I wrote a piece of code that takes files with records in a particular format and it parses it out the fields; checks them for constancy and spits out some commands. Originally it worked fine with VB files that and everything was fine. Then the customer changed to FB file format and the last field seemed to get fouled against my constancy checking.
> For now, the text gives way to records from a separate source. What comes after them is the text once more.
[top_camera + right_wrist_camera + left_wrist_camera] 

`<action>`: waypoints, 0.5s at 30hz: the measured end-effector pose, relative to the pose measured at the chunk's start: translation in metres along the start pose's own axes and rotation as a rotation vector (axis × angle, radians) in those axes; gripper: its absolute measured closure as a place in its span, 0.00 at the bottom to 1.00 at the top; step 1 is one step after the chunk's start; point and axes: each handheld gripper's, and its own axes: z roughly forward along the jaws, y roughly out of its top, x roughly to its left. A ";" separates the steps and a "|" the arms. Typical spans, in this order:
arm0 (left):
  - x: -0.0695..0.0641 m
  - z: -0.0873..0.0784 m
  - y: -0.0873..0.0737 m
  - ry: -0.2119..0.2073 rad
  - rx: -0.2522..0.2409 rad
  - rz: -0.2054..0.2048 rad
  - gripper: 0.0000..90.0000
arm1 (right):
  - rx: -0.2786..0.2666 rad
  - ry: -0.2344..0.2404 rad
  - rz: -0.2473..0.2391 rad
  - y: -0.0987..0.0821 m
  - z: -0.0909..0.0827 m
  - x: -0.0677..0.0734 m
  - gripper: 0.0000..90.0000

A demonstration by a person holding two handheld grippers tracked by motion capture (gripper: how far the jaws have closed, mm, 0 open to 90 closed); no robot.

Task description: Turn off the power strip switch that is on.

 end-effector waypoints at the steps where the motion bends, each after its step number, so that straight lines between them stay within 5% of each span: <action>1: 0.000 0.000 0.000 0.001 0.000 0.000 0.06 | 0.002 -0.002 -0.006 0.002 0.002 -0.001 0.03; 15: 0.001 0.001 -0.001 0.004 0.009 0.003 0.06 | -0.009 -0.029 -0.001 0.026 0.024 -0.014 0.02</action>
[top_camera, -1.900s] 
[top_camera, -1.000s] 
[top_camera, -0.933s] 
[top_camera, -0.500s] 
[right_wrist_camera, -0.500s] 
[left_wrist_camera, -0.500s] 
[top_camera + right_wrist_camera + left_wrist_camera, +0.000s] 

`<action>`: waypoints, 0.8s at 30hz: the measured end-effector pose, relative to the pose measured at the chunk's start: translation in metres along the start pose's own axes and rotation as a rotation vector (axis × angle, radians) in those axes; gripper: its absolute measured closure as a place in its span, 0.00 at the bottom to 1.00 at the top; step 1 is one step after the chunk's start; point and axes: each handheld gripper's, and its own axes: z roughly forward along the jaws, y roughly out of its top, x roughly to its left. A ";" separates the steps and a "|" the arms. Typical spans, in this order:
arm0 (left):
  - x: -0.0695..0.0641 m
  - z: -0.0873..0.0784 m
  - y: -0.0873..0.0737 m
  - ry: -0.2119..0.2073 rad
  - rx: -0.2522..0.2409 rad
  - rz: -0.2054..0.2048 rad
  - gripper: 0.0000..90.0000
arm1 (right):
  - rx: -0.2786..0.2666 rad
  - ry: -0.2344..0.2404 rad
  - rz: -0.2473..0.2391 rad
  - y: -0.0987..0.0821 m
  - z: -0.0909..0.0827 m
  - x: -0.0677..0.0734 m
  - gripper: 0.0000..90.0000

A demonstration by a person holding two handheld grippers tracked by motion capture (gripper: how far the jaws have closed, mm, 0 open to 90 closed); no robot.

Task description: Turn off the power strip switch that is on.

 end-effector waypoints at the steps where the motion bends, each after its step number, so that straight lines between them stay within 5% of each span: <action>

Here is the original code piece that was at issue
DO WHILE part_of_record /= 0
parse var stack data_record.count (record_delim) stack /*pop the stack*/
IF debug_flag THEN CALL BUILD_LOG "DLD1002&&Popped the following off the stack:"data_record.count
count=count+1
part_of_record=POS(record_delim,stack) /*is there another part_o f_record*/
IF debug_flag THEN CALL BUILD_LOG "DLD1003&&POS Returned the the following:"part_of_record
IF part_of_record = 0 THEN DO
data_record.count = stack /*grab what is left*/
data_record.0 = count
IF debug_flag THEN CALL BUILD_LOG "DLD1004&&Final part of the stack is:"data_record.count
END
END /*Done breaking apart record */
Now the highlighted piece above was the issue.. I changed it to the following and it fixed the issue
data_record.count = strip(stack) /*grab what is left*/
However I am trying to understand why with a VB Record Formatted file would be treated differently then a FB record format. This is an academic exercise since probably it would have been best If I always use a strip on the last field of a record like this but I really want to understand why.